▶ PROMPT
Please quote exactly the opening lines of the data, from the first line to the one where "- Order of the" appears.

[INPUT DATA Boundary: Start]

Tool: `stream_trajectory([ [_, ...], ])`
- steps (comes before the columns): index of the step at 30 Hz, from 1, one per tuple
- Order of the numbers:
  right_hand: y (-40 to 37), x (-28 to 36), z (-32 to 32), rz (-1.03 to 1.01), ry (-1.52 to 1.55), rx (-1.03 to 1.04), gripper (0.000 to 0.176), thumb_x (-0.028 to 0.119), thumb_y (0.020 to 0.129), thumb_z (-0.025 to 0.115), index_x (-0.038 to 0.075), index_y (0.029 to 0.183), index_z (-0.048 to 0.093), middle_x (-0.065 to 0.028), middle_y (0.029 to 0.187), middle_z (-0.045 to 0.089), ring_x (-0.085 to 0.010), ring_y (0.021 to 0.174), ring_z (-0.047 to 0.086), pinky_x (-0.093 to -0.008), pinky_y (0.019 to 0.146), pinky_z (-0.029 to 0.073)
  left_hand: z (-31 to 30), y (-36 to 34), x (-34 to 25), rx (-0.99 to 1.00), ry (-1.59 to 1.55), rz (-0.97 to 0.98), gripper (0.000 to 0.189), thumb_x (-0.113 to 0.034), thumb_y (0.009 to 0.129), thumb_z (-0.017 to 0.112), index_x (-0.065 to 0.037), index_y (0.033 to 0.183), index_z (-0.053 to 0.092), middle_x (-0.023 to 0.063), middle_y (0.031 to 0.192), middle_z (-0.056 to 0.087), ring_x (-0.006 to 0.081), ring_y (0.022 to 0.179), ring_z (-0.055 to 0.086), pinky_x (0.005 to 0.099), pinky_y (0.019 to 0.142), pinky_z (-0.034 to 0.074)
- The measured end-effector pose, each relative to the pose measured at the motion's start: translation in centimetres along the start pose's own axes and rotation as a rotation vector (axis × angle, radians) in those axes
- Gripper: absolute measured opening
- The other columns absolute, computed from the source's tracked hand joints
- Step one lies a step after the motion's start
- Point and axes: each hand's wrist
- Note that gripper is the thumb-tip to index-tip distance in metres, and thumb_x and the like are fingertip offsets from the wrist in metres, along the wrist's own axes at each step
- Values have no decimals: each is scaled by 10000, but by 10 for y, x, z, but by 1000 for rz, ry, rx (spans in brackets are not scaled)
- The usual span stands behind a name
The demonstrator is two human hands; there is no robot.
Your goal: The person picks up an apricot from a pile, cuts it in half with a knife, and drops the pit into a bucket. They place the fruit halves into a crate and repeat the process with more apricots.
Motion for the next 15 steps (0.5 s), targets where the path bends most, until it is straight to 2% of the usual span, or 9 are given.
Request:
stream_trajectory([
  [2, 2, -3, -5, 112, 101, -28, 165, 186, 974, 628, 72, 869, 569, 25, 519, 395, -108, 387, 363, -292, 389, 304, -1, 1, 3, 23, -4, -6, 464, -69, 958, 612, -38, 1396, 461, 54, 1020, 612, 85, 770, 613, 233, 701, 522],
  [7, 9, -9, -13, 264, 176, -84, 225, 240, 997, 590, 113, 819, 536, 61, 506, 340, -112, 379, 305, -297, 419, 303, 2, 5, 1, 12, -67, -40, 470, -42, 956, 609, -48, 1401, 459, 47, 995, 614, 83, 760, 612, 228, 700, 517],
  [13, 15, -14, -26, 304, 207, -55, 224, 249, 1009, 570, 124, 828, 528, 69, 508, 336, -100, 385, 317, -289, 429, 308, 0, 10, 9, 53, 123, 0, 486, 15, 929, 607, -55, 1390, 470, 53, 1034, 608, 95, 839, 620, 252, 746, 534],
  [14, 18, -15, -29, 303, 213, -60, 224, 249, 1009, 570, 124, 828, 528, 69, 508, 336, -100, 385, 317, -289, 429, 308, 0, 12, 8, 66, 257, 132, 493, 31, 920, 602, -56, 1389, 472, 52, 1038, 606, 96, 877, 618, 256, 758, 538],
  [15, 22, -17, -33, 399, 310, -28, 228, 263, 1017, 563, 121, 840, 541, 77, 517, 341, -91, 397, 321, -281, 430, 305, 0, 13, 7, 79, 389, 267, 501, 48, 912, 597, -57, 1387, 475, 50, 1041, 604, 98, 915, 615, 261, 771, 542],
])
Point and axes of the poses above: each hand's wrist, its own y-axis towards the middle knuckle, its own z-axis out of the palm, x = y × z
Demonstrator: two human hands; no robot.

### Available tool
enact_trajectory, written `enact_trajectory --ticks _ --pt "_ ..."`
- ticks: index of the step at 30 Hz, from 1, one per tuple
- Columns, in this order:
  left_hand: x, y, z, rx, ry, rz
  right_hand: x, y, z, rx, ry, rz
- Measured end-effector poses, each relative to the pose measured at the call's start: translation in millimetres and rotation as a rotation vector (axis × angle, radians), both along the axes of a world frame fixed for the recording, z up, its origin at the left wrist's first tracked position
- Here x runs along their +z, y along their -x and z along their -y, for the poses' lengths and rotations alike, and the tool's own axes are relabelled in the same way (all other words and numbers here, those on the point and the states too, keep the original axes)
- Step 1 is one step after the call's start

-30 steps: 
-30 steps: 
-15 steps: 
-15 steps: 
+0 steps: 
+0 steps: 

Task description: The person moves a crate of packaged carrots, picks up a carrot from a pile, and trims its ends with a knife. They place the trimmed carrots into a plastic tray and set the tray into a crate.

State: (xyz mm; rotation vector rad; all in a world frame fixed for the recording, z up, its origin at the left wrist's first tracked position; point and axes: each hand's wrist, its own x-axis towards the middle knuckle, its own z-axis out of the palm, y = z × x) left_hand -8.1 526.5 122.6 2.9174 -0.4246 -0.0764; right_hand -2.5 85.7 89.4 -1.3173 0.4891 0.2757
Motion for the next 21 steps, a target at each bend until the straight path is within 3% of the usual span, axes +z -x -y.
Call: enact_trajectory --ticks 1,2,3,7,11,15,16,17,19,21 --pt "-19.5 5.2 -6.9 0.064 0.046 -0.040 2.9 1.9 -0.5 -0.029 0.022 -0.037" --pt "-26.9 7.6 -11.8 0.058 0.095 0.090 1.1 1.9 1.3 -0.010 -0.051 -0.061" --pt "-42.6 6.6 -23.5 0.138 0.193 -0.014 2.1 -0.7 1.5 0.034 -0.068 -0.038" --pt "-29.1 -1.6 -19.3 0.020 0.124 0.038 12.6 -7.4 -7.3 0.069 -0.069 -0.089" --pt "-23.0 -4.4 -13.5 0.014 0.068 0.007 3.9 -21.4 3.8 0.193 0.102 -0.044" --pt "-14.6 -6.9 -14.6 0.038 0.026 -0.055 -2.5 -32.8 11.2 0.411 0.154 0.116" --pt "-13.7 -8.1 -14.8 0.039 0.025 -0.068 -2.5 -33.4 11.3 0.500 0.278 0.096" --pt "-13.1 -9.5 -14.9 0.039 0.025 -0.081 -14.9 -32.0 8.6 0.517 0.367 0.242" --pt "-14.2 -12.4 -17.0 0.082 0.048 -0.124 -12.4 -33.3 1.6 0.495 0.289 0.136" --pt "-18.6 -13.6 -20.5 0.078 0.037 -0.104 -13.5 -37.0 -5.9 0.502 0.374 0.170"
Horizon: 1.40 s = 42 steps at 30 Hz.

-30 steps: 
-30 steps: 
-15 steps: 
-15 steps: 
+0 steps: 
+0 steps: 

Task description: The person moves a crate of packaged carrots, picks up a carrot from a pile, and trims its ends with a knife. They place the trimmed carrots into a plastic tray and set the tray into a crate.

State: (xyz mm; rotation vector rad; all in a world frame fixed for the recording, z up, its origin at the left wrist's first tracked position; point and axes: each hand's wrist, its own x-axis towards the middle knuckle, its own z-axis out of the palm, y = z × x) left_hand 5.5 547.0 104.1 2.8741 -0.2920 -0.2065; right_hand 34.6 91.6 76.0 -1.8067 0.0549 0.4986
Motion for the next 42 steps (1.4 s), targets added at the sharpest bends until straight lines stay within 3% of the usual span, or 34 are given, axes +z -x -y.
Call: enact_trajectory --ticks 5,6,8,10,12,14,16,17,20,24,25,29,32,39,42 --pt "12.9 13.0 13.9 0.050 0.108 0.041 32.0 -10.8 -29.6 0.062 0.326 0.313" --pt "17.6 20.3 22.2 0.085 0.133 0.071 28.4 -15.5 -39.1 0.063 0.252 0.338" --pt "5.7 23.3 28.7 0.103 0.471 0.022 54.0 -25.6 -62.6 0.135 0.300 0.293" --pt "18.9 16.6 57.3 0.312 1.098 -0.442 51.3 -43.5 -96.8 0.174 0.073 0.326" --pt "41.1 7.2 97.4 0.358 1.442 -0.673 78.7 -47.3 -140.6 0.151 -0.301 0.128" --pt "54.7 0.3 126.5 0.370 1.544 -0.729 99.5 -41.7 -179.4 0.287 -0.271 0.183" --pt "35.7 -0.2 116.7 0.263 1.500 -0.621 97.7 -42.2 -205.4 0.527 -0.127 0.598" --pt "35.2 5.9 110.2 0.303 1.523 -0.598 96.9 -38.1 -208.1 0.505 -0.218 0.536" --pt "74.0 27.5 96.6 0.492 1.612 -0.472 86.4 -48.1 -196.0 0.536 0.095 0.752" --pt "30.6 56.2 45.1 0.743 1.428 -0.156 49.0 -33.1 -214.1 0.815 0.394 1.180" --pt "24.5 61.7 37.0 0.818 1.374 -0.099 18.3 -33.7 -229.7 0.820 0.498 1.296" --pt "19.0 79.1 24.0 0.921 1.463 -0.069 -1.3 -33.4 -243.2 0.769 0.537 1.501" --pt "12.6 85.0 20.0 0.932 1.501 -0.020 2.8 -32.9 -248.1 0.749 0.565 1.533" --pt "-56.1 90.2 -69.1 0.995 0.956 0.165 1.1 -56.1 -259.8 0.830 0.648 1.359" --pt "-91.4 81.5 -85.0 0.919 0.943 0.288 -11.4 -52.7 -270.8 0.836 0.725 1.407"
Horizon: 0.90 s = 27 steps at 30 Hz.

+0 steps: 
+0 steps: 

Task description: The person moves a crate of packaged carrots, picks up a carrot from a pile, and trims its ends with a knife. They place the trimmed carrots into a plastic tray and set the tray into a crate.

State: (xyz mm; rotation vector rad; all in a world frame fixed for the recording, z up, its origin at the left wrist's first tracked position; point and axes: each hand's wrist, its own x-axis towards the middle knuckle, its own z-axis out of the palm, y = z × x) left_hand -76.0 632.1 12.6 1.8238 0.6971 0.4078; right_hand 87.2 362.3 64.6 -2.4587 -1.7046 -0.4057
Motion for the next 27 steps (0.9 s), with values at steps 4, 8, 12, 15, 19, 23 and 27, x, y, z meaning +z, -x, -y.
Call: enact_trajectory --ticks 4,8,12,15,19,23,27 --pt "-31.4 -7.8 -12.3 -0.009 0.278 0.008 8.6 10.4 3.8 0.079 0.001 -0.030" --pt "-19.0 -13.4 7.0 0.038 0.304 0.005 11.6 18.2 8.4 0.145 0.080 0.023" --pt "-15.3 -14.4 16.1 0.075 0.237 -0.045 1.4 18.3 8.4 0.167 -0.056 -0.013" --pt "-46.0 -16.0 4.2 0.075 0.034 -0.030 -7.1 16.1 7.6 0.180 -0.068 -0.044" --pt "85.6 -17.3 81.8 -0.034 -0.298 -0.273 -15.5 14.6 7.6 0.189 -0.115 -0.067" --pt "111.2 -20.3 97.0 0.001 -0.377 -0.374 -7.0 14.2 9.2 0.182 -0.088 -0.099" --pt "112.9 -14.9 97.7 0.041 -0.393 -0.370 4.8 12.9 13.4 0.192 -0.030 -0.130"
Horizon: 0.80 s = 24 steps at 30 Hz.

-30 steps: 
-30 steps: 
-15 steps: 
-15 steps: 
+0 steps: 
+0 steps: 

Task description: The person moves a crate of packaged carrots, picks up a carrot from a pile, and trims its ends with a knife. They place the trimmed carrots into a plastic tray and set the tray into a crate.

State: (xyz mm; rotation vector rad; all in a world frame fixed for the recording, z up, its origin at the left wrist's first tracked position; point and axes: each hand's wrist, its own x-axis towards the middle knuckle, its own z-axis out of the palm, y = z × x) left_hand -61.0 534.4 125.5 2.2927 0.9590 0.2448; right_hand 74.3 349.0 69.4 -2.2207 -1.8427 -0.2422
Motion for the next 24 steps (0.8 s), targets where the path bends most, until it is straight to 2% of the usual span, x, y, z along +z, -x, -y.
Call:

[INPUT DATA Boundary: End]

▶ SOLUTION TO THE EXERCISE
Tool: `stream_trajectory([ [_, ...], ])`
- steps (comes before the columns): index of the step at 30 Hz, from 1, one per tuple
- Order of the numbers:

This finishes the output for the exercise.